In the UK, self-styled “Muslim patrol” videos have become national news. The videos feature a handful of vigilantes who follow young men around east London, approaching unsuspecting passers-by and offering aggressive advice. Claiming this is a “Muslim area”, they bully strangers to wear modest clothes, avoid drinking, or simply get out of the area. The YouTube clips somehow made it onto prime-time UK national news and have proliferated into mainstream discussions, being pointed to as Muslims taking over Britain. The behaviour was forcefully condemned by leaders of local mosques and Muslim scholars. Aggressively accosting people minding their own business is clearly not Islamic. The perpetrators were clearly off their rockers.

And not that I was looking, since I am a good Muslim woman who casts down her gaze, but they had their tracksuit bottoms stuck right up into the most disgusting kind of wedgie.

The police are on the case to bring in the perpetrators, but not before the BBC had broadcast the clips and Islamophobes around the country nearly died of palpitations at how awful all 2.7 million Muslims in the UK are. It even created a resurgence of articles bewailing that the white English do not recognise the place they live in anymore, regurgitating the same old racist tropes.

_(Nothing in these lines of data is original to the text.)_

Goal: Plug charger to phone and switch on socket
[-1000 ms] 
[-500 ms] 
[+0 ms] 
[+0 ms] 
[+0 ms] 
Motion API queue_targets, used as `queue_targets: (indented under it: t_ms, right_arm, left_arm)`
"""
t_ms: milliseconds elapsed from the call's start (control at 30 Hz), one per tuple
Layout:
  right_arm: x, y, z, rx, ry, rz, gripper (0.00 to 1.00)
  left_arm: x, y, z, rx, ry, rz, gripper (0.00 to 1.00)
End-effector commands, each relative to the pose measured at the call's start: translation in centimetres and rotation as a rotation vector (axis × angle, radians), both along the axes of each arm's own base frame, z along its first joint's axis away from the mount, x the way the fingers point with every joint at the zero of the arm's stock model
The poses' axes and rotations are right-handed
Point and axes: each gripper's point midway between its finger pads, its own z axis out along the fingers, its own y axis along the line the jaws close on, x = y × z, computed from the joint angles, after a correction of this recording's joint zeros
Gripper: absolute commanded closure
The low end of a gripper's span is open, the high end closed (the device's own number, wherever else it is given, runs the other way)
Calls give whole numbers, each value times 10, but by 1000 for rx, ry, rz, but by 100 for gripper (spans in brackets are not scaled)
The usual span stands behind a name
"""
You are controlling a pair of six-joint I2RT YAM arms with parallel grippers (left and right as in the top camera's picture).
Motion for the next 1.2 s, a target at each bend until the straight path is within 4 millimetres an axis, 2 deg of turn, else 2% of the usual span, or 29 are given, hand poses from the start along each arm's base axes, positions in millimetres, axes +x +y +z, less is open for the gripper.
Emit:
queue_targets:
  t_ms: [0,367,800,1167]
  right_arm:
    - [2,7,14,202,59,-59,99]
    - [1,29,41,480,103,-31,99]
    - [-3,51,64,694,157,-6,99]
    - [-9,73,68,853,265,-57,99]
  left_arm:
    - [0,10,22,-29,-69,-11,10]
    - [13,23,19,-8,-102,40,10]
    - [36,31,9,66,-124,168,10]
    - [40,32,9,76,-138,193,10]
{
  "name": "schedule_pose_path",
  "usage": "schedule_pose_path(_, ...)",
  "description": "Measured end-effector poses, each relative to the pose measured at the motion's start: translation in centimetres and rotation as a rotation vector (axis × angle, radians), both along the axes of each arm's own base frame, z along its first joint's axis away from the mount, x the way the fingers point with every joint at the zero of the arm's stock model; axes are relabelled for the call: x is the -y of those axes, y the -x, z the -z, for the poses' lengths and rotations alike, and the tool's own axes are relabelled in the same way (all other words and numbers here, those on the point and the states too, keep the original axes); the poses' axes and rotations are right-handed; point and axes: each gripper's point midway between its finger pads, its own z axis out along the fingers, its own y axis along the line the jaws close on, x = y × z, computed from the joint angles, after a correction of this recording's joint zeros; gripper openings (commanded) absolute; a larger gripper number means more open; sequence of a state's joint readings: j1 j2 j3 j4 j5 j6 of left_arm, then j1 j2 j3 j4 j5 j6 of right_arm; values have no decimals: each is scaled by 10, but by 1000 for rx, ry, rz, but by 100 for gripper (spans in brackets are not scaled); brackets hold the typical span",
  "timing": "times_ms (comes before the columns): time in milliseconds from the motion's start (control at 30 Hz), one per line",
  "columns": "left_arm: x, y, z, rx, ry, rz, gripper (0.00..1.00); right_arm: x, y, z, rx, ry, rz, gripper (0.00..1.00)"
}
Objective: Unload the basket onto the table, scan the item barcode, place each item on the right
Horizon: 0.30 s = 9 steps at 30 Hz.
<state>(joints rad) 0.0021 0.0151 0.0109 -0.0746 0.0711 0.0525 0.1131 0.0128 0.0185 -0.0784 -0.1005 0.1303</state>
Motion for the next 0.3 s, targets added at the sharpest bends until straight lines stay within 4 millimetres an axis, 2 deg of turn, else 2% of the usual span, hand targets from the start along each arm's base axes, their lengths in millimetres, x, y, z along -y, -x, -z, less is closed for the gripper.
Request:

Last week, Baroness Sayeeda Warsi, minister for faith and communities, spoke about how fewer than one in four people believe Islam is compatible with the British way of life. She has previously talked about how Islamophobia has passed the “dinner- table test”. This is despite the fact that research showed 83 per cent of Muslims were proud to be British, compared to 79 per cent of Britons overall.

The actions of a few should not be extrapolated to a whole population. But that is exactly what continually happens with stories such as Muslim patrol. Muslims around the world are trying to counter the incessant drip of hatred – it is a difficult narrative to change. The Muslim patrol was countered by the Muslim snow patrol where Muslim men in the UK’s Midlands area helped clear the snowfall last week from neighbourhood pavements. But somehow that did not excite the mainstream news. Good news rarely does.

A “MyJihad” hashtag campaign is being run by Muslims to explain the deep personal meaning jihad holds for Muslims as a form of personal struggle. It aims to reclaim the word from the right wing who bandy it about referring to violence. But the latter are waging their own war on the same hashtag by perpetuating propaganda to stifle true Muslim postings.

Despite the efforts of ordinary Muslims to explain that actions such as Muslim patrol are those of individuals, their voices become lost. American Muslim author Michael Muhammad Knight last month wrote a simple riposte to the Islamophobes. “I love my Muslim family” he wrote, “and you can [expletive]”. Is that the only language the Islamophobes will understand?